Unless we keep above in mind, IMO, the discussion is useless.


----------



## GregB (Dec 26, 2017)

A Novice said:


> I suppose the experimental setup is detailed in the pages of the book. Is this an open top - open bottom setup, or are there flow restrictions?


Source of the picture.
For details - look there.


----------



## GregB (Dec 26, 2017)

Here is an independent source (Es'kov, 1978) that corroborates existence of the same "sweet spot" above:


wintering Russian black bees consume the least amount of oxygen at ambient temperatures of 5-9C (solid line on the chart)
wintering Grey Caucasians (aka Georgian) bees consume the least amount of oxygen at ambient temperatures 4-6C
the differences between the bee races are most likely related to their local wintering adaptations

The least amount of oxygen consumed by the bees indicates the most comfortable wintering temperature conditions - where they can afford to be the least active.


----------



## crofter (May 5, 2011)

I have no problem believing this. Ambient temperature being the temperature of the hive surroundings. Internal hive temperatures at such an ambient temperatures will be higher.

I take my information from a source that makes it clear what ambient refers to. Above does not.

We are at an impasse as far as I am concerned.


----------



## A Novice (Sep 15, 2019)

So all we need to do is control Ambient temperature.

That would possibly also end Global Warming, and would certainly put an end to climate change.

BTW Frank, I share your frustration regarding imprecise terminology. That bees are in a happy cluster at 5C outside temperature and don't have to work very hard to keep the cluster warm seems pretty easy to believe.

The purpose of bees clustering is to keep warm. It makes sense that the highest temperature they cluster at (outside temperature) is the temperature where this would be the least work.

So the question is, "do bees begin to cluster at a lower outside temperature if the hive is insulated?"

If they do, that shifts the entire (somewhat speculative) curve to the left. Same curve but at lower temperatures. Good in cold climates, not so good in middling warm climates.
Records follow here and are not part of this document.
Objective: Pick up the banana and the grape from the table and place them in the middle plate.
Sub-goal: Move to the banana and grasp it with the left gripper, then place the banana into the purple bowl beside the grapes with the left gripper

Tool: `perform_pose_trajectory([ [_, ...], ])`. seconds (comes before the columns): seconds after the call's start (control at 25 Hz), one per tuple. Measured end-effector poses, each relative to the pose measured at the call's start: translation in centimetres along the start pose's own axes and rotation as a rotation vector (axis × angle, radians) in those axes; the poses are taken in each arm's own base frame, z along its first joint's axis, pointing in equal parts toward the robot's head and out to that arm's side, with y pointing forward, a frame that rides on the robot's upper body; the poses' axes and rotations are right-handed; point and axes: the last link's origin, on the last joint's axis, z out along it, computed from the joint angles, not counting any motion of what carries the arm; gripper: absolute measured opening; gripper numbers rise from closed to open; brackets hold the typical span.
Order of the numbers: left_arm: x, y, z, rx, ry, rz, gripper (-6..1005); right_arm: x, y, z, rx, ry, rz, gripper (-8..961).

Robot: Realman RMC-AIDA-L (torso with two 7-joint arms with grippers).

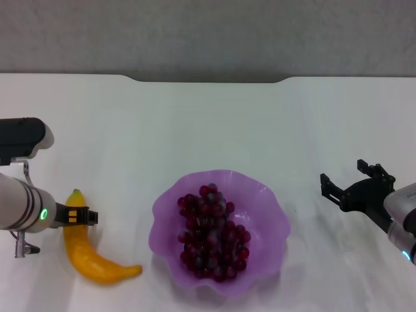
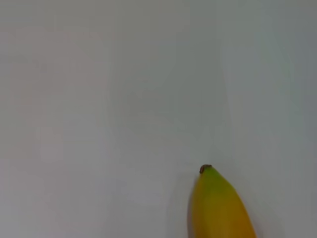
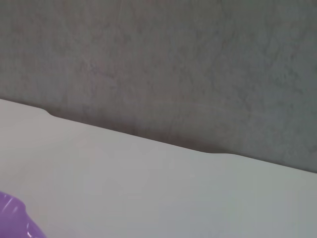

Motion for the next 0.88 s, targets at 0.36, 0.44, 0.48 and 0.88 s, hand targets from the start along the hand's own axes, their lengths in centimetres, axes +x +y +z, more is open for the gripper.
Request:
perform_pose_trajectory([
  [0.36,0.1,0.0,-0.1,-0.001,0.004,0.012,561,0.0,0.0,0.0,0.0,-0.003,0.0,876],
  [0.44,0.1,0.0,-0.1,-0.001,0.005,0.017,524,0.0,0.0,0.0,0.0,-0.003,0.0,876],
  [0.48,0.3,0.0,-0.3,-0.001,0.005,0.026,524,0.0,0.0,-0.1,0.0,-0.002,0.0,876],
  [0.88,4.9,-1.8,-6.2,-0.015,0.026,0.187,516,0.0,0.1,0.0,-0.005,-0.002,-0.007,876],
])
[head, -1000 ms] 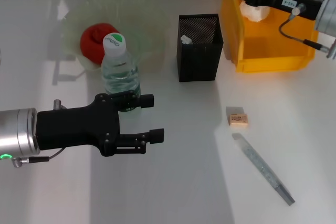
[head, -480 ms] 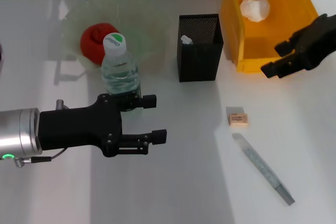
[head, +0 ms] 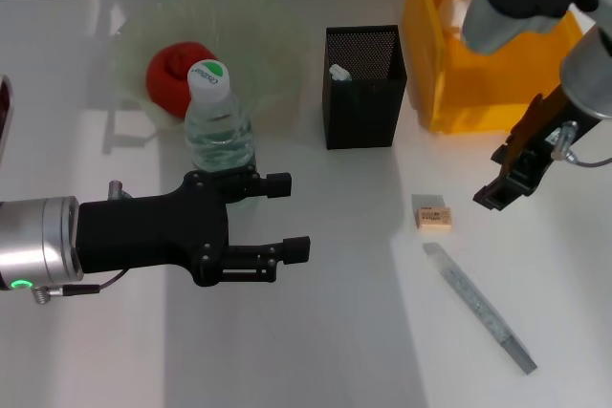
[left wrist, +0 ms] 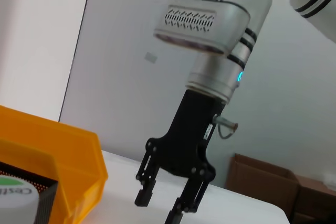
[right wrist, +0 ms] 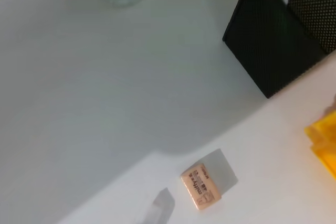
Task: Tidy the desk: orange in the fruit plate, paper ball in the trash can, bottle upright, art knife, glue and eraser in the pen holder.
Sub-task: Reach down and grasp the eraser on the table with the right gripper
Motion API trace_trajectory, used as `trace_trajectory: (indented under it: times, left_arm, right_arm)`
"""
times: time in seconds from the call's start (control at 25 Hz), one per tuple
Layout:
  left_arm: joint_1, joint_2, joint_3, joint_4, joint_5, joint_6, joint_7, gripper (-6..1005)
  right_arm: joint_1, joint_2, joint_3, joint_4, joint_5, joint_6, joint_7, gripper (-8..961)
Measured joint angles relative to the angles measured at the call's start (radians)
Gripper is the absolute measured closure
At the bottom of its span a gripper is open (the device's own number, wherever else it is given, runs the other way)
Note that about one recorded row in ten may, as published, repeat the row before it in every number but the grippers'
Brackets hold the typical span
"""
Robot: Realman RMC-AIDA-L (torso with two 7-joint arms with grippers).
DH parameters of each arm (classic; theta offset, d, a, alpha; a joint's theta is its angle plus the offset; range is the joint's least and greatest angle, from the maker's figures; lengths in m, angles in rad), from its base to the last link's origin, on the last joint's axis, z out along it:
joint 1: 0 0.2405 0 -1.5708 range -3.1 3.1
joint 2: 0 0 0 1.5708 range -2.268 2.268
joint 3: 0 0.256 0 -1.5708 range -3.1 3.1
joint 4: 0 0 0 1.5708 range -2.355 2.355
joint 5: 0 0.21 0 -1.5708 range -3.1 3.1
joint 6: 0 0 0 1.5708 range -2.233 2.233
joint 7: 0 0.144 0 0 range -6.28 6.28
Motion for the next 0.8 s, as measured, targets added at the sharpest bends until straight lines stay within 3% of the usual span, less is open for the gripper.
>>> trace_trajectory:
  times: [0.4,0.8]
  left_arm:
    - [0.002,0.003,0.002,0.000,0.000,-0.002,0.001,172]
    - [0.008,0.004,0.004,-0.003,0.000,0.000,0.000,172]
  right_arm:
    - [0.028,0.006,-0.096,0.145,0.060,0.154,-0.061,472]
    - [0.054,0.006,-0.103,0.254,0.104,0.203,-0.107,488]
Fact is we have just enough information to have opinions, but not enough to know if they are right.


----------



## A Novice (Sep 15, 2019)

crofter said:


> Jon; a reactive infinitely variable upper vent would possibly be an interesting way of regulating optimum colony conditions. Being that control of relative humidity is a factor as well as temperature, it might take a bit of doing, but it does seem rather key to the issue of winter survival.
> 
> Dont allow too many fingers access to the knobs while you are tuning the optimum set points.


It is an interesting idea.
Regulate ventilation to maintain a constant airflow through the hive (probably) which in a well insulated hive should maintain a relatively constant internal hive temperature.
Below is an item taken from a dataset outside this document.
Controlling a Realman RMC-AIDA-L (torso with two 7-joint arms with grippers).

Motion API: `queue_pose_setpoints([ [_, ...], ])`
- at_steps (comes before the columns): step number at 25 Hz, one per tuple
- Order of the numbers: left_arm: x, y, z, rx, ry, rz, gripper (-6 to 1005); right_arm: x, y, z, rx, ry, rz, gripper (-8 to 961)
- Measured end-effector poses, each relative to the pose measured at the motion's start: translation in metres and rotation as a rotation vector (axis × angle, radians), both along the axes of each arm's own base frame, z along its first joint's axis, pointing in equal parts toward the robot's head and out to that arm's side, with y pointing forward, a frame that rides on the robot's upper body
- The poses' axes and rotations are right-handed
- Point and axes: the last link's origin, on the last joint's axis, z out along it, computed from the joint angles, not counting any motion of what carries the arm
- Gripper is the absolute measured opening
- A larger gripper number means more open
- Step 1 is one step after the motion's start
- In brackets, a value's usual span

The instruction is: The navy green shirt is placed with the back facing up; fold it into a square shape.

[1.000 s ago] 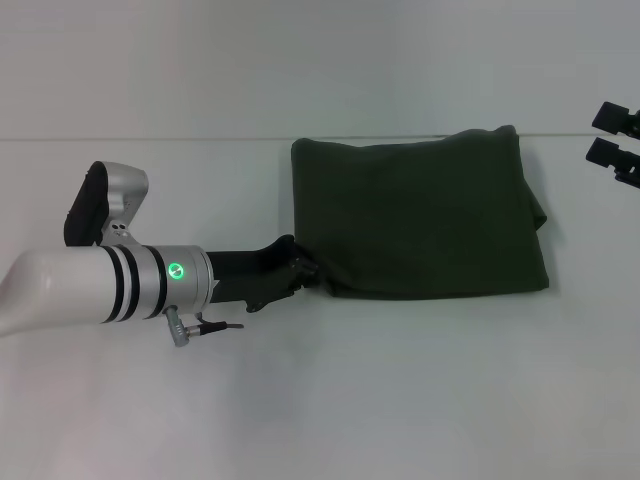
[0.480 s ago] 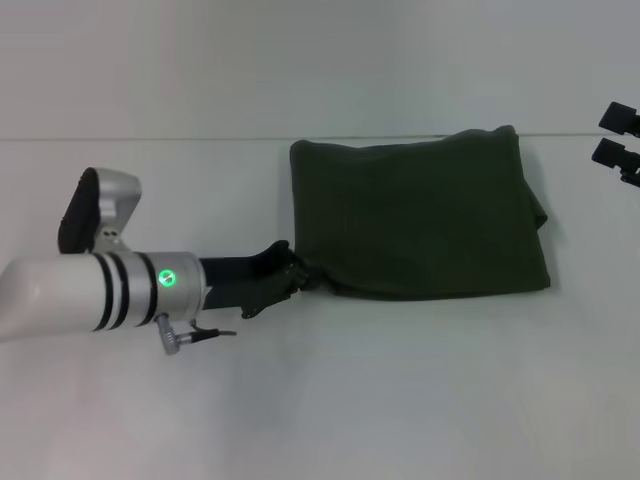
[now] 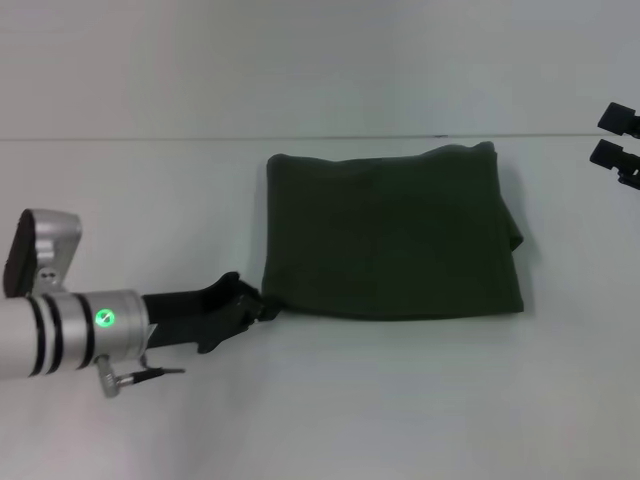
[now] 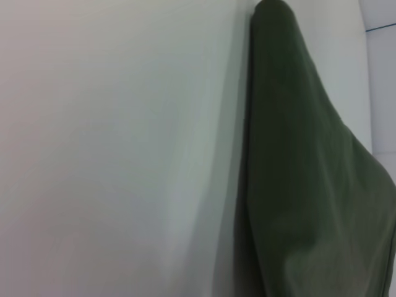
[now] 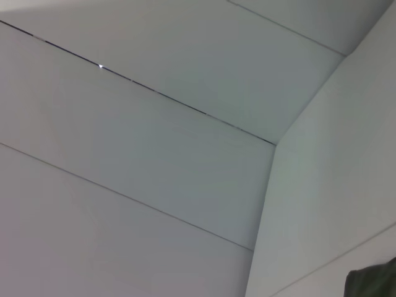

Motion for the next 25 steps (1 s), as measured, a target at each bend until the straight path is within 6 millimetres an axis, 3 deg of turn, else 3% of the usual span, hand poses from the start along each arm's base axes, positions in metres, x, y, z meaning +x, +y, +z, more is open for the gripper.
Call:
queue_pose_setpoints([
  [13, -0.032, -0.025, 0.017, 0.011, -0.017, 0.062, 11, 0.001, 0.0, -0.003, -0.007, 0.01, -0.01, 690],
  [25, -0.038, -0.037, 0.026, 0.04, -0.049, 0.037, 16, 0.0, 0.001, -0.003, -0.004, 0.011, -0.012, 690],
])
Relatively easy to do, but would like a power source.

You could have problems with condensation freezing and buggering up the works.


----------



## crofter (May 5, 2011)

Greg: Here is just a couple of snips of the articles including one by the author you quote that shows a different intent to "Ambient".

The figures and charts you refer to appear to indicate outside temperatures are being quoted but you are considering them to be inside hive temperatures. Your figures are correct but I think you have assumed an incorrect inference due to the confusion of the intended meaning of the word "ambient". This may be behind why we are butting heads.

In my search for usages of this word, in beekeeping context, I* did* find several sources that did give it the meaning you have assumed. The great majority however do not. Seeley does not either if you did deeper. Have a look back over my figures and your own, assuming the same meaning of the word and I think you will see that Tardiff's work is not in error.

It does give a different picture of inside hive temperatures relating to most efficient internal hive temperatures though, than what you believe to be the case.

Figure 5
*(a)* The warm stale air fanned out from the hive will be replaced/exchanged with cooler fresh air from the external ambient that will enter passively into the hive where fanning bees are absent (*Peters et al., 2019*); *(b)* an example of a window fan system. Image taken from (*Hubbard, 2019*).

Apis mellifera – Apis, which is Latin for ‘bee’, and mellifera, which is Latin for ‘honey-bearing’ – refers to Western or European honeybees. Research shows that regardless of the ambient temperature, the in-hive microclimate of a beehive at the central brood area must be kept at the average optimum temperature of 32 °C–36 °C for the colony to survive (*Seeley T.D. and B., 1981*).

An another:
Goller
and
Esch (1990a)
have shown
the ambient
temperature at which this 'chill-coma' occurs
(Tee)
to be species-specific. For Apis
mellifera,
at ambient temperatures between 8-12°C, metabolic increases cannot
maintain internal temperature
and
a worker bee succumbs to chill-coma (Free
and Spencer-Booth 1960, Goller
and
Esch 1990a). In this state, endogenous heat
production capability is lost; a honey bee becomes immobilized
and
is unable to
revive itself.


----------



## crofter (May 5, 2011)

A Novice said:


> It is an interesting idea.
> Regulate ventilation to maintain a constant airflow through the hive (probably) which in a well insulated hive should maintain a relatively constant internal hive temperature.
> 
> Relatively easy to do, but would like a power source.
> ...


I think it would be interesting; It might be more workable to separate control of the two parameters but merely regulating throughflow of air *would *control temperature. I hear you about frost etc. gumming the works. I once made an egg incubator that worked on a damper but chicken fluff gummed it up..... back to plan bee. I think it really is true that any given amount of insulation will not be optimum for all conditions. If optimum conditiions could easily be obtained I think it could cut down on needed winter stores and would have to give better survivability. There are lots more ill conceived notions being sold to beekeepers.


----------



## jtgoral (Mar 24, 2018)

GregB said:


> Here is an independent source (Es'kov, 1978) that corroborates existence of the same "sweet spot" above:
> 
> 
> wintering Russian black bees consume the least amount of oxygen at ambient temperatures of 5-9C (solid line on the chart)
> ...


Why did we switch to consuming *oxygen*? What did I miss?


----------



## crofter (May 5, 2011)

jtgoral said:


> Why did we switch to consuming *oxygen*? What did I miss?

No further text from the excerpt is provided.